La alcaldesa de València, María José Catalá, ha asegurado que sigue insistiendo en mantener una reunión con el Ministerio para la Transición Ecológica y el Reto Demográfico para abordar el futuro del antiguo hotel Sidi Saler, un complejo turístico cerrado desde hace años y en estado de abandono, después de que hace más de un año ya solicitara ese encuentro sin obtener respuesta.
Catalá ha explicado que mantiene su planteamiento de que el Sidi Saler se convierta en un hotel sénior. A su juicio, esta opción es lo más factible dentro de la situación actual del inmueble, ya que la concesión vigente de Costas solo permite el uso hotelero y no contempla otros destinos. La alcaldesa ha subrayado que no se trata solo de una cuestión de voluntad política, sino de respetar el marco legal que establece la concesión actual para ese emplazamiento.
Limitaciones de la concesión y estado de abandono
Según ha detallado, el antiguo hotel no cuenta con concesión para otros usos, como podría ser una residencia, por lo que cualquier alternativa debe encajar en las condiciones impuestas por Costas. Dentro de ese marco, considera que recuperar la actividad hotelera, adaptada a un modelo sénior, sería la vía más realista para evitar que el edificio continúe deteriorándose y permanezca en la situación en la que se encuentra ahora.
Catalá ha recordado que ya solicitó en su momento una reunión formal al Ministerio para analizar estas posibilidades y que recientemente ha vuelto a insistir en esa petición. Ha señalado que el Ayuntamiento acudiría a ese encuentro acompañado por la asociación de vecinos de la zona, con la intención de que el barrio participe directamente en la definición del futuro del inmueble. Según ha destacado, los residentes reclaman que el edificio tenga un uso adecuado a su entorno, pero, sobre todo, que deje de estar abandonado y sin función alguna.
La alcaldesa ha lamentado que haya pasado más de un año sin recibir respuesta por parte del Ministerio. Ha afirmado que, en estas condiciones, se está haciendo muy difícil trabajar con el Gobierno de España, porque o no hay contestación o, cuando la hay, suele ser negativa. Para ilustrar esta situación ha recordado otros asuntos en los que, según ha señalado, también se han encontrado con la falta de avances, como el monumento de Sorolla o el soterramiento de Serrería.
Respeto a los vecinos
Catalá ha insistido en que, al menos, espera una respuesta por respeto a la asociación de vecinos y a los residentes que viven en el entorno del Sidi Saler. Considera que, si finalmente se celebrara la reunión con el Ministerio, sería muy positiva porque permitiría poner sobre la mesa las distintas posibilidades y las inquietudes de las partes implicadas.
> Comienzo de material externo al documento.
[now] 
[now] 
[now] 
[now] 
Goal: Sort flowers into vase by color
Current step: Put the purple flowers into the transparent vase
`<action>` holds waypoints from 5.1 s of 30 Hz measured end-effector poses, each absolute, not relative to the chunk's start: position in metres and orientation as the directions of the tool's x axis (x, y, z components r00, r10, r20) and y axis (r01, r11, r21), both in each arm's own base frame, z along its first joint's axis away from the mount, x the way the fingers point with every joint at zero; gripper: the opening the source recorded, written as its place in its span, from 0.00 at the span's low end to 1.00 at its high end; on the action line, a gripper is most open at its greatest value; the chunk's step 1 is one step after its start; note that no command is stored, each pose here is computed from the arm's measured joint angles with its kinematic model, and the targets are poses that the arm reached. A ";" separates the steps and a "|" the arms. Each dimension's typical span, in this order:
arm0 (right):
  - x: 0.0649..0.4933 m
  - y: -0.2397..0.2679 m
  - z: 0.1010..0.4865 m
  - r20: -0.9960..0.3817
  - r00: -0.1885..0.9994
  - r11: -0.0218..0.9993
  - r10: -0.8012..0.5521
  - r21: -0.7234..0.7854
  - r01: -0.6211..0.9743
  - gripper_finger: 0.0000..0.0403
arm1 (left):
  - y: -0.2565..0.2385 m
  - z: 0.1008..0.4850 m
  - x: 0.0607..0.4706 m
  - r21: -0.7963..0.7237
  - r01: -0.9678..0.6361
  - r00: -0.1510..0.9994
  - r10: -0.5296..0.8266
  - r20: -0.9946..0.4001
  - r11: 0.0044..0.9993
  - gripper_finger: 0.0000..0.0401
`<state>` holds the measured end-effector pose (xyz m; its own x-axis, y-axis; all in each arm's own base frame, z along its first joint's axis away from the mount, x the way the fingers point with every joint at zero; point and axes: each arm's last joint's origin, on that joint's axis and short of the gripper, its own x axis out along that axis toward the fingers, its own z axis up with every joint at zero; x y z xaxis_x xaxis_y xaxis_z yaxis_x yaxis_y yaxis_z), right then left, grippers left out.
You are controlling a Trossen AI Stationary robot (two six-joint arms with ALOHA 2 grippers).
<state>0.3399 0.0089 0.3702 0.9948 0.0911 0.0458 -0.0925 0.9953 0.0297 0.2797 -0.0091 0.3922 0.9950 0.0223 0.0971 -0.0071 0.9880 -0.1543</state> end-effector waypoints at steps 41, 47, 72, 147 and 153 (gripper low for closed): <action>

De este modo, se podría empezar a superar la actual situación de indefinición que pesa sobre el complejo, donde, en palabras de la alcaldesa, el Gobierno ni actúa ni permite que otros actúen.
En su opinión, el Ejecutivo central no está ejerciendo sus responsabilidades sobre esta instalación, pese a que, tras la última resolución judicial, es el competente en el mantenimiento del edificio y en la seguridad del entorno. Catalá sostiene que el Gobierno no está llevando a cabo las actuaciones que le corresponden y, al mismo tiempo, tampoco facilita que se impulsen alternativas para recuperar el espacio.
Catalá ha concluido que algo hay que hacer con el Sidi Saler y ha realizado un llamamiento al Gobierno de España para que deje de comportarse, según ha expresado, como el perro del hortelano, bloqueando cualquier avance mientras el antiguo hotel continúa cerrado y degradándose en un enclave de alto valor ambiental y vecinal.